Every record should be written out exactly, with the pictures left out.
====
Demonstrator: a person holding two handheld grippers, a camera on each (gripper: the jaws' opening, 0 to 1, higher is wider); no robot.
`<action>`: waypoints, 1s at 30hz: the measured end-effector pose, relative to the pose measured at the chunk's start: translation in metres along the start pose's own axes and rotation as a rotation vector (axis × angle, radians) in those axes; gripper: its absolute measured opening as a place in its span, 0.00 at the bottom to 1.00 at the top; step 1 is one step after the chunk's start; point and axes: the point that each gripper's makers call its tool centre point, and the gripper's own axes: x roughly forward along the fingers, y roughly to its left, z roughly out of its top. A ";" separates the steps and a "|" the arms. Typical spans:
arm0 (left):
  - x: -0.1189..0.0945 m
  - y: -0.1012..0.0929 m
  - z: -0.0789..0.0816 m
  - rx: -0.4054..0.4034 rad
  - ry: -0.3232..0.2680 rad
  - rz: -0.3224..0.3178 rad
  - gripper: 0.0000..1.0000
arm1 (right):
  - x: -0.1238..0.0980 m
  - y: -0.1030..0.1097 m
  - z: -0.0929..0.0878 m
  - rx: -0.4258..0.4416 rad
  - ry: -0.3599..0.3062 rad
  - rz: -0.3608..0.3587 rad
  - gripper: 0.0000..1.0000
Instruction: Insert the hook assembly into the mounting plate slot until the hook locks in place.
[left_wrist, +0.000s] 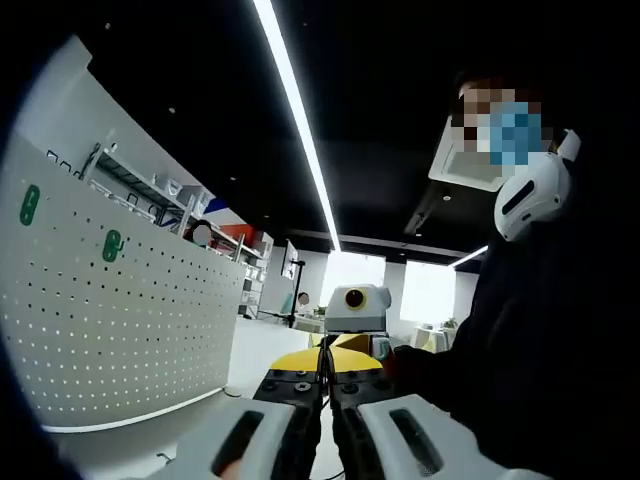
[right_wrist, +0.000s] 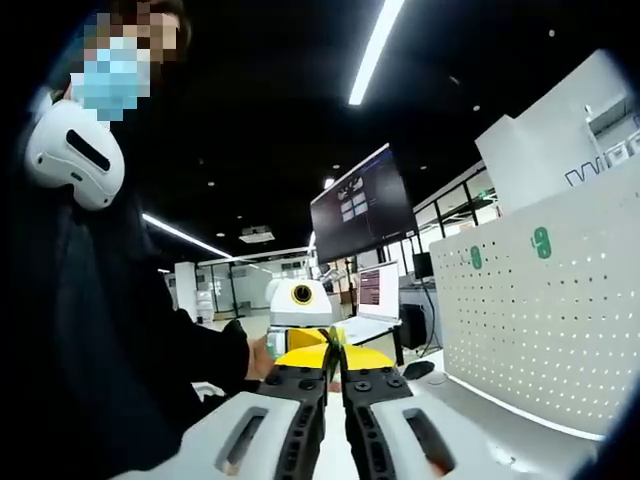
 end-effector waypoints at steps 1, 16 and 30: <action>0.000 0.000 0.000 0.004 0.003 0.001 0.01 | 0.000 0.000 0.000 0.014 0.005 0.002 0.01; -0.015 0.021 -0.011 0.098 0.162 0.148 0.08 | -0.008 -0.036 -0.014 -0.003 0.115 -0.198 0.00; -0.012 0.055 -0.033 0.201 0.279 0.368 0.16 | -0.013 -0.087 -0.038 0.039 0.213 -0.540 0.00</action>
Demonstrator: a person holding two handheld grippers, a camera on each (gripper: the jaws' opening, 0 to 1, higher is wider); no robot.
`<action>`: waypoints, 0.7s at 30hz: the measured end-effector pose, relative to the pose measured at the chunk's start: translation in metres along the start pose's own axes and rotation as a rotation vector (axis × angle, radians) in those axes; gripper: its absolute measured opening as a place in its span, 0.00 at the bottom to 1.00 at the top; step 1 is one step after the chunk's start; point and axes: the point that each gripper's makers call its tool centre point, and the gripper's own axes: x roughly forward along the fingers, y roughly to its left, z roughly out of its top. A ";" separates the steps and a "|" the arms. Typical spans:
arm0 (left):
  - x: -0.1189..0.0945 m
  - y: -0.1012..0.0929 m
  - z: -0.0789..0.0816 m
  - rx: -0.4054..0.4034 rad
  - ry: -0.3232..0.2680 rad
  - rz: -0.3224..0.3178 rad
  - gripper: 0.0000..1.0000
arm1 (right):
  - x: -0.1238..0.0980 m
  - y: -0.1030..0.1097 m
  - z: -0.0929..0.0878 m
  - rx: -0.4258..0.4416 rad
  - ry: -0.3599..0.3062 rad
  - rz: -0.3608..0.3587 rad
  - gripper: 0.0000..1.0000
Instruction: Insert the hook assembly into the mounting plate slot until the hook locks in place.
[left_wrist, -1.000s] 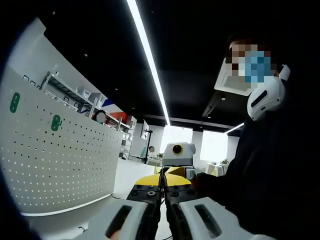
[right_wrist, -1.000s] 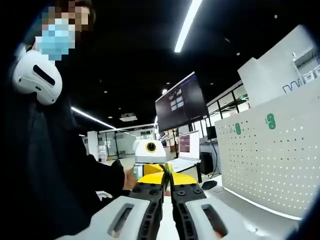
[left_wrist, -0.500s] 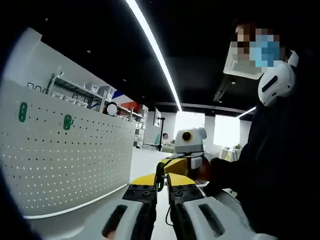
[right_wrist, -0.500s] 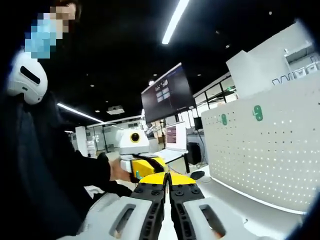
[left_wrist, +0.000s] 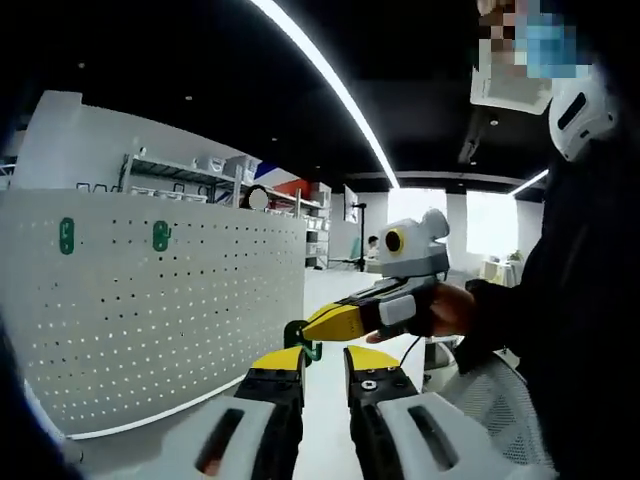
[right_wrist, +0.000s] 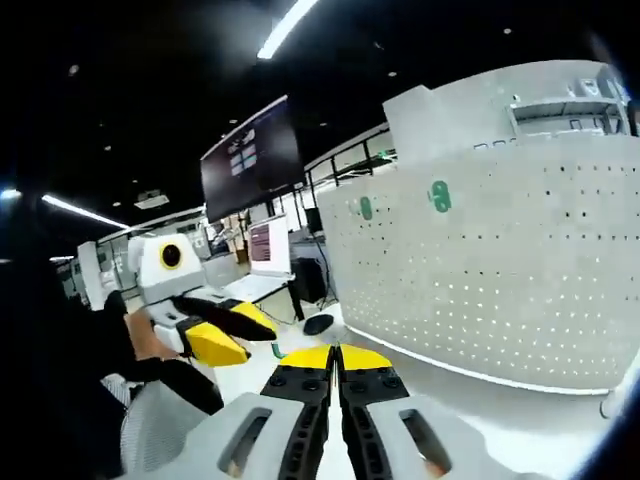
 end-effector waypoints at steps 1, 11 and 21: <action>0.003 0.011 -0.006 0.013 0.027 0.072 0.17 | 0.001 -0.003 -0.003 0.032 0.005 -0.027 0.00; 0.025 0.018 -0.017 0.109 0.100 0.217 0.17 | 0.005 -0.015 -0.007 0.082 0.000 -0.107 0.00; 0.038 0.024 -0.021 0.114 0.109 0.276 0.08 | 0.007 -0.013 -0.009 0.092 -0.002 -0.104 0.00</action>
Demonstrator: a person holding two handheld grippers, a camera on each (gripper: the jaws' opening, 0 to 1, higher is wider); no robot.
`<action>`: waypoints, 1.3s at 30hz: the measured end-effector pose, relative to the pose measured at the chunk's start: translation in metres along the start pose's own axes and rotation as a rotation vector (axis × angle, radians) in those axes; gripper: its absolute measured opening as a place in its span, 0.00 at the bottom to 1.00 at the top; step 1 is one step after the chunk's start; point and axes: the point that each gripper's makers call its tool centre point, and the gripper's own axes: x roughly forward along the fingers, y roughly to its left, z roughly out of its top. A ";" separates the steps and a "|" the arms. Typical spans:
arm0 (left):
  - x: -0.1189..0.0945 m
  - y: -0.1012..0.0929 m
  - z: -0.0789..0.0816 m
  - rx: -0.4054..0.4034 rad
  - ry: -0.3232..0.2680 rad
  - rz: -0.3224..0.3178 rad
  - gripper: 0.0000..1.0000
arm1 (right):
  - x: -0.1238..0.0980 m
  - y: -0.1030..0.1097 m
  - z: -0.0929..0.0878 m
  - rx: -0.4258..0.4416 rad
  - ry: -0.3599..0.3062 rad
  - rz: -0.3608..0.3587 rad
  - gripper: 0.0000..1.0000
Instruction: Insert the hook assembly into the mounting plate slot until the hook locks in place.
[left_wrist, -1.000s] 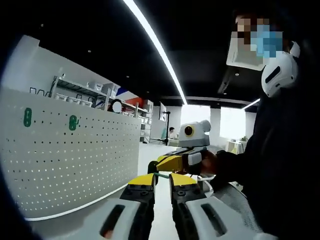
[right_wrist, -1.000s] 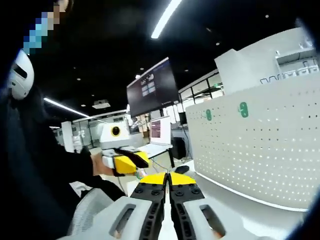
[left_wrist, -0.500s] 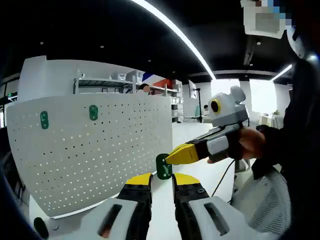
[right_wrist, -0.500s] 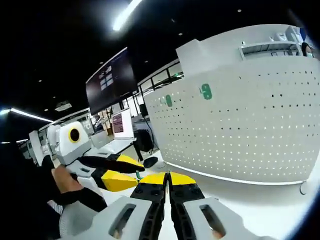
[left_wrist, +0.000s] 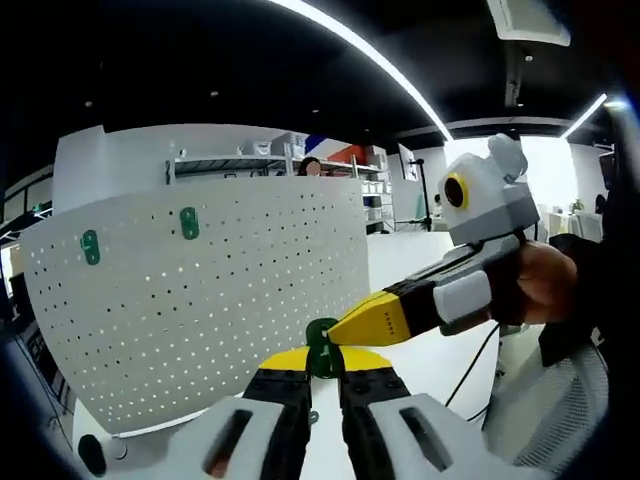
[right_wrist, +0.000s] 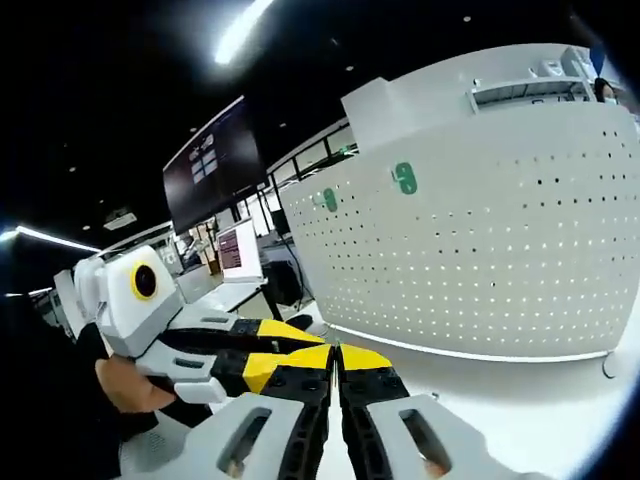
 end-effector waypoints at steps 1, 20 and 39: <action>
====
● Expected answer
Demonstrator: a person holding two handheld grippers, a camera on each (gripper: the jaws' opening, 0 to 1, higher is wider); no robot.
`<action>`: waypoints, 1s at 30hz: the measured end-effector pose, relative to the pose measured at the chunk's start: translation in metres along the start pose's own axes and rotation as a rotation vector (axis × angle, radians) in those axes; gripper: its absolute measured opening as a place in its span, 0.00 at the bottom to 1.00 at the top; step 1 is one step after the chunk's start; point and axes: the point that each gripper's makers call its tool centre point, and the gripper's own axes: x roughly forward along the fingers, y roughly to its left, z roughly out of its top. A ";" separates the steps and a "|" the arms. Typical spans:
arm0 (left):
  - x: -0.1189..0.0945 m
  - y: -0.1012..0.0929 m
  - z: -0.0789..0.0816 m
  - rx: -0.4054..0.4034 rad
  - ry: -0.3232..0.2680 rad
  - rz: -0.3224..0.3178 rad
  - gripper: 0.0000..1.0000
arm1 (right):
  - x: -0.1238..0.0980 m
  - y: -0.1030..0.1097 m
  - z: -0.0929..0.0878 m
  - rx: -0.4258..0.4416 rad
  - ry: -0.3599..0.3062 rad
  - rz: -0.3608..0.3587 rad
  - gripper: 0.0000..1.0000
Instruction: Insert the hook assembly into the mounting plate slot until the hook locks in place.
[left_wrist, +0.000s] 
[right_wrist, +0.000s] 
 end-effector waypoints at steps 1, 16 and 30: <action>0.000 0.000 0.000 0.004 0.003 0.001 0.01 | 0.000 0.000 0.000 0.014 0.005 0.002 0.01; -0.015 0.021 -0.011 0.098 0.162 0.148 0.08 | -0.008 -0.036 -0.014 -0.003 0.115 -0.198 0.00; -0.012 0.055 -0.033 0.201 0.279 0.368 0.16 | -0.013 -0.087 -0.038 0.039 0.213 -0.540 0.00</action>
Demonstrator: a person holding two handheld grippers, a camera on each (gripper: the jaws' opening, 0 to 1, higher is wider); no robot.
`<action>`: waypoints, 0.7s at 30hz: the measured end-effector pose, relative to the pose measured at the chunk's start: translation in metres along the start pose's own axes and rotation as a rotation vector (axis × angle, radians) in those axes; gripper: its absolute measured opening as a place in its span, 0.00 at the bottom to 1.00 at the top; step 1 is one step after the chunk's start; point and axes: the point that each gripper's makers call its tool centre point, and the gripper's own axes: x roughly forward along the fingers, y roughly to its left, z roughly out of its top. A ";" separates the steps and a "|" the arms. Typical spans:
arm0 (left):
  - x: -0.1189..0.0945 m
  - y: -0.1012..0.0929 m
  - z: -0.0789..0.0816 m
  - rx: -0.4054..0.4034 rad
  - ry: -0.3232..0.2680 rad
  - rz: -0.3224..0.3178 rad
  - gripper: 0.0000..1.0000
arm1 (right):
  - x: -0.1238..0.0980 m
  - y: -0.1030..0.1097 m
  - z: -0.0929..0.0878 m
  - rx: -0.4258..0.4416 rad
  - ry: -0.3599..0.3062 rad
  - rz: -0.3608..0.3587 rad
  - gripper: 0.0000..1.0000
Instruction: Insert the hook assembly into the mounting plate slot until the hook locks in place.
[left_wrist, -1.000s] 
[right_wrist, -1.000s] 
[left_wrist, -0.500s] 
[right_wrist, -0.500s] 
[left_wrist, +0.000s] 
[right_wrist, +0.000s] 
 end-effector waypoints at steps 1, 11 and 21: <action>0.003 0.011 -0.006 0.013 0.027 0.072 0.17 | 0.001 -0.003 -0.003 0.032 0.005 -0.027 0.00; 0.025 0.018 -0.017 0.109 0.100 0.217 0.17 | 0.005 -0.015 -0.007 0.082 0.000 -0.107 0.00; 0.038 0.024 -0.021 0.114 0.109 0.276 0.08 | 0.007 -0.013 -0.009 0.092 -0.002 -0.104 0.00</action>
Demonstrator: a person holding two handheld grippers, a camera on each (gripper: the jaws' opening, 0 to 1, higher is wider); no robot.
`<action>`: waypoints, 1.3s at 30hz: the measured end-effector pose, relative to the pose measured at the chunk's start: translation in metres along the start pose's own axes and rotation as a rotation vector (axis × angle, radians) in those axes; gripper: its absolute measured opening as a place in its span, 0.00 at the bottom to 1.00 at the top; step 1 is one step after the chunk's start; point and axes: the point that each gripper's makers call its tool centre point, and the gripper's own axes: x roughly forward along the fingers, y roughly to its left, z roughly out of its top. A ";" separates the steps and a "|" the arms. Typical spans:
arm0 (left):
  - x: -0.1189..0.0945 m
  - y: -0.1012..0.0929 m
  - z: -0.0789..0.0816 m
  - rx: -0.4054..0.4034 rad
  - ry: -0.3232..0.2680 rad
  - rz: -0.3224..0.3178 rad
  - gripper: 0.0000..1.0000
arm1 (right):
  - x: -0.1238..0.0980 m
  - y: -0.1030..0.1097 m
  - z: -0.0929..0.0878 m
  - rx: -0.4258..0.4416 rad
  - ry: -0.3599..0.3062 rad
  - rz: -0.3608..0.3587 rad
  - gripper: 0.0000..1.0000
Instruction: Insert the hook assembly into the mounting plate slot until the hook locks in place.
[left_wrist, -1.000s] 
[right_wrist, -1.000s] 
[left_wrist, -0.500s] 
[right_wrist, -0.500s] 
[left_wrist, +0.000s] 
[right_wrist, +0.000s] 
 end-effector waypoints at steps 1, 20 and 39: <action>

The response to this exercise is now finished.